The error I am currently getting is: [SQL Server]Internal error: An expression services limit has been reached. Please look for potentially complex expressions in your query, and try to simplify them. (8632) (SQLExecDirectW)')
This is because my IN list is 75k items long.
I'm assuming this needs to chunked up in some way, and looped through?
PseudoCode
List = 75k items
Chunk_Size = 10000
For i in first Chunk_Size of List
df.append = SQL results WHERE IN List of 10k items
This would then loop 8 times appending the results to a dataframe. - I want to be able to define the "chunk size" for testing purposes.
Pieces of real code:
import pyodbc, pandas as pd
conn = pyodbc.connect('DRIVER={ODBC Driver 17 for SQL Server};'
'SERVER=server;'
'DATABASE=db;'
'UID=Me;'
'PWD=Secret;'
'Trusted_Connection=yes;')
list_of_ids = ['1', 'Hello', '3.4', 'xyz5000'] #etc to 75k
params= "', '".join(list_of_ids)
sql = ("SELECT [ItemNumber],[Name],[Part] FROM table1 WHERE Part IN ('{}');".format(params))

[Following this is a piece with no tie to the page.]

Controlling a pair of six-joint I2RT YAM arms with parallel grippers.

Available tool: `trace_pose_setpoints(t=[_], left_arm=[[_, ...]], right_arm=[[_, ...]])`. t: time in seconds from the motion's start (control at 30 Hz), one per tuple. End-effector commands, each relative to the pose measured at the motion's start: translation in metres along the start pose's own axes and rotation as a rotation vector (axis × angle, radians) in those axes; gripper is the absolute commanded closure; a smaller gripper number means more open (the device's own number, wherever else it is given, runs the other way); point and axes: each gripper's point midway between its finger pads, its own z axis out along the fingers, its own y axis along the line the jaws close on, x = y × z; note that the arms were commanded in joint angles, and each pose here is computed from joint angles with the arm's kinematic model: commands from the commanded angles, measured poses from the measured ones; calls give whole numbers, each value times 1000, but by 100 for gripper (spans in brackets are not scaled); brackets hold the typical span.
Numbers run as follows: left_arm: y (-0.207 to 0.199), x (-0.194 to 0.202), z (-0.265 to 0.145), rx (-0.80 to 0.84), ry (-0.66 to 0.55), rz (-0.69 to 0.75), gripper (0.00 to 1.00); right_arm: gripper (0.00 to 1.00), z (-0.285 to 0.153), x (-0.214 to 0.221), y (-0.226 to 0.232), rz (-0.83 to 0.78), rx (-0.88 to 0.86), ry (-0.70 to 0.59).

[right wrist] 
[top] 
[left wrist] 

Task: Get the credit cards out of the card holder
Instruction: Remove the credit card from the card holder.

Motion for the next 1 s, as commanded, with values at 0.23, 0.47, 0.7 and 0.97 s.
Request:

sql_query = pd.read_sql_query(sql,conn)
I know that using format is bad, but I couldn't get the execute statement to work right. When I do this:
sql_query2 = cursor.execute("SELECT [ItemNumber],[Name],[Part] FROM table1 WHERE Part IN ?;",list_of_ids)

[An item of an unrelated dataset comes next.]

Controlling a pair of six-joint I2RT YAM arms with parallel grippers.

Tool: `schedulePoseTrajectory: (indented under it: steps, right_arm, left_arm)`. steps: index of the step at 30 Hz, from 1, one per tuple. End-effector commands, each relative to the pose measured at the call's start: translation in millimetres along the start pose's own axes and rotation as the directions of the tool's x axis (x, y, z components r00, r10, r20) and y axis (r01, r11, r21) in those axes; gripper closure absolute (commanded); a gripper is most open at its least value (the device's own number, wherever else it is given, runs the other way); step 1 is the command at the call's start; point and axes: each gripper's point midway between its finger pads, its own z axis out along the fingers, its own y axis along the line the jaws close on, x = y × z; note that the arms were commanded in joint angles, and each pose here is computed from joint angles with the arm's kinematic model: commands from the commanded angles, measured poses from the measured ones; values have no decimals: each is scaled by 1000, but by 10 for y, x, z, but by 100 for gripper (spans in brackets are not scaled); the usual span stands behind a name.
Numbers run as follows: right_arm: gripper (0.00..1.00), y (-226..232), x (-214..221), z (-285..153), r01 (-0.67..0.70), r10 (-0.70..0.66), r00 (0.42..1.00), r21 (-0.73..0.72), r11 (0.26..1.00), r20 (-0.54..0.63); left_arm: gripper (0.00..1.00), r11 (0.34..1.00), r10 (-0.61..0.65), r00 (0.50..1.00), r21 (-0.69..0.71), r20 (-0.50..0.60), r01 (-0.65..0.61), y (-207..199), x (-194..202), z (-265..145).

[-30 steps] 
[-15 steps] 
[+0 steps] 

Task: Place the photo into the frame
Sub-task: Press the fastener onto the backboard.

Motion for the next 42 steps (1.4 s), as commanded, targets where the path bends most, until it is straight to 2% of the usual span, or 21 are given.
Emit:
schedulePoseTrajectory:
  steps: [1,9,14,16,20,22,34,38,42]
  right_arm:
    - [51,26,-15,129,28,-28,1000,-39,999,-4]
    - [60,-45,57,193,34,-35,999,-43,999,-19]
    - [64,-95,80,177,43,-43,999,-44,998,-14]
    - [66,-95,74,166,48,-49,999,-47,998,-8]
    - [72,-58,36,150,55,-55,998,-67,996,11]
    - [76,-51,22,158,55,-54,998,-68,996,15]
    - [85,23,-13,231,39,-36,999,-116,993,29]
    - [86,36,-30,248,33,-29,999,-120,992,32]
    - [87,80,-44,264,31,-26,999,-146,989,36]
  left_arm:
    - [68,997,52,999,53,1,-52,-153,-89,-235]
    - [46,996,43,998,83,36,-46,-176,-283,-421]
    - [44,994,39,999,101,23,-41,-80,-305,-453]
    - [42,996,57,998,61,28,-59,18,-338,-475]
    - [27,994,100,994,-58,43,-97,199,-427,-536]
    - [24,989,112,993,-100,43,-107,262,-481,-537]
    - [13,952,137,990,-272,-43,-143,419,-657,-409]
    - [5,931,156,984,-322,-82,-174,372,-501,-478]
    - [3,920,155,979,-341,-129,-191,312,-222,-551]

I get errors like this: pyodbc.ProgrammingError: ('The SQL contains 1 parameter markers, but 4 parameters were supplied', 'HY000')
Thoughts? Thanks in advance!
SOLUTION EDIT, using Tim's solution below, I was able to accomplish this by doing:
Chunk_Size = 10000
list2 = []
cursor = conn.cursor()
for i in range(0, len(list_of_ids), Chunk_Size):
params= "', '".join(list_of_ids[i:i+Chunk_Size])
sql = "SELECT [ItemNumber],[Name],[Part] FROM table1 WHERE Part IN ('{}');".format(params)
cursor.execute(sql)
list1 = cursor.fetchall()
list2.append(list1)
from pandas.core.common import flatten
list3 = list(flatten(list2))
match_df = pd.DataFrame.from_records(list3, columns=['Item Number','Name','Part'])